• _Task objective_: Transcribe the whole listing without a single picture.

• _Recorded information_:
BEGIN
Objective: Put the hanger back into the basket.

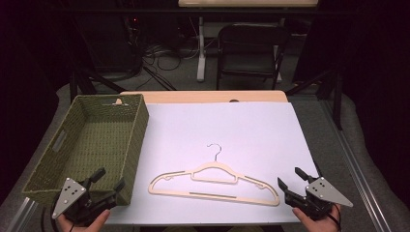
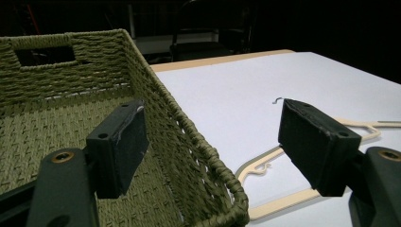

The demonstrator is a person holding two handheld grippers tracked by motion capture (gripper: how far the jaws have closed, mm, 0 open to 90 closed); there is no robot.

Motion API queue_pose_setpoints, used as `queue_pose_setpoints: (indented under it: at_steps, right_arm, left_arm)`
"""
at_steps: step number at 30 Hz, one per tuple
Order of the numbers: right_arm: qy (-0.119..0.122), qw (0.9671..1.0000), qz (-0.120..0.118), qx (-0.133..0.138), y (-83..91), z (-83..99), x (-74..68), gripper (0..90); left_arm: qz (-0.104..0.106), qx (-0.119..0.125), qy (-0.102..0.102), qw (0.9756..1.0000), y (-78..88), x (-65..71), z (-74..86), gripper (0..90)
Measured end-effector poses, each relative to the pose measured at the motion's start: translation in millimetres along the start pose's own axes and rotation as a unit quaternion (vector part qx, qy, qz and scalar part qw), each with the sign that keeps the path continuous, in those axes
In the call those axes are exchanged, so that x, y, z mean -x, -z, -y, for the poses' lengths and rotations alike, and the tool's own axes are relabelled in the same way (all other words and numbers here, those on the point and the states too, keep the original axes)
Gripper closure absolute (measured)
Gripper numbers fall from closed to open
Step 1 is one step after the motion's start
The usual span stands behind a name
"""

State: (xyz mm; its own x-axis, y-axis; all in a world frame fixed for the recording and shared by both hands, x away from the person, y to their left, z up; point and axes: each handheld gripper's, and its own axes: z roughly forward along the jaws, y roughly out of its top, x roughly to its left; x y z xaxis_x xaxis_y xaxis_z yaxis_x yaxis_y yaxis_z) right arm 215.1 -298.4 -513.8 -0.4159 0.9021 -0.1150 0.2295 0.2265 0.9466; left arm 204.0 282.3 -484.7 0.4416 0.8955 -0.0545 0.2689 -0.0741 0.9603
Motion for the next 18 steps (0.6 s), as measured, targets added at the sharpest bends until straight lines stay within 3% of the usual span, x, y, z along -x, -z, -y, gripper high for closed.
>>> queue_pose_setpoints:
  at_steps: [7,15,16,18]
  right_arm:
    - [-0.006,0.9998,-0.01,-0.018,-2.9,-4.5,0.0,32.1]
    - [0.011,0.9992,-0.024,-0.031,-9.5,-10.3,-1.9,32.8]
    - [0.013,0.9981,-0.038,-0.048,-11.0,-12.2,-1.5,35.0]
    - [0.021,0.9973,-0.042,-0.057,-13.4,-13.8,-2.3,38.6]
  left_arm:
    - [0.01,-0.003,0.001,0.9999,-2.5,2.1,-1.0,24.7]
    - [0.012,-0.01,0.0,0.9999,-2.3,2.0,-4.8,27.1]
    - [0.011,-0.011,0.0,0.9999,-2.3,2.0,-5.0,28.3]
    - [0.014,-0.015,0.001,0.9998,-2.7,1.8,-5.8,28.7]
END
• _Solution for this task_:
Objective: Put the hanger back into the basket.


The demonstrator is a person holding two handheld grippers tracked by motion capture (gripper: how far the jaws have closed, mm, 0 open to 90 closed); there is no robot.

Motion API queue_pose_setpoints, used as `queue_pose_setpoints: (indented under it: at_steps, right_arm, left_arm)`
"""
at_steps: step number at 30 Hz, one per tuple
Order of the numbers: right_arm: qy (-0.119..0.122), qw (0.9671..1.0000), qz (-0.120..0.118), qx (-0.133..0.138), y (-83..91), z (-83..99), x (-74..68), gripper (0..90); left_arm: qz (-0.104..0.106), qx (-0.119..0.125), qy (-0.102..0.102), qw (0.9756..1.0000), y (-78..88), x (-65..71), z (-74..86), gripper (0..90)
Measured end-effector poses, each relative to the pose measured at the motion's start: translation in millimetres along the start pose's own axes and rotation as a unit quaternion (vector part qx, qy, qz and scalar part qw), each with the sign that keeps the path continuous, in those axes
In the call those axes are exchanged, so that x, y, z mean -x, -z, -y, for the poses' lengths and rotations alike, and the tool's own axes are relabelled in the same way (all other words and numbers here, those on the point and the states too, keep the original axes)
Gripper closure absolute (measured)
Gripper numbers fall from closed to open
Step 1 is one step after the motion's start
The usual span stands behind a name
"""

State: (xyz mm; its own x-axis, y-axis; all in a world frame fixed for the recording and shared by both hands, x away from the person, y to their left, z up; point and axes: each handheld gripper's, and its own axes: z roughly forward along the jaws, y roughly out of its top, x roughly to its left; x y z xaxis_x xaxis_y xaxis_z yaxis_x yaxis_y yaxis_z) right arm 215.1 -298.4 -513.8 -0.4159 0.9021 -0.1150 0.2295 0.2265 0.9466; left arm 204.0 282.3 -484.7 0.4416 0.8955 -0.0545 0.2689 -0.0741 0.9603
Motion for the next 18 steps (0.6 s), as measured, targets added at the sharpest bends until straight lines stay within 3% of the usual span, x, y, z along -x, -z, -y, gripper high for closed.
>>> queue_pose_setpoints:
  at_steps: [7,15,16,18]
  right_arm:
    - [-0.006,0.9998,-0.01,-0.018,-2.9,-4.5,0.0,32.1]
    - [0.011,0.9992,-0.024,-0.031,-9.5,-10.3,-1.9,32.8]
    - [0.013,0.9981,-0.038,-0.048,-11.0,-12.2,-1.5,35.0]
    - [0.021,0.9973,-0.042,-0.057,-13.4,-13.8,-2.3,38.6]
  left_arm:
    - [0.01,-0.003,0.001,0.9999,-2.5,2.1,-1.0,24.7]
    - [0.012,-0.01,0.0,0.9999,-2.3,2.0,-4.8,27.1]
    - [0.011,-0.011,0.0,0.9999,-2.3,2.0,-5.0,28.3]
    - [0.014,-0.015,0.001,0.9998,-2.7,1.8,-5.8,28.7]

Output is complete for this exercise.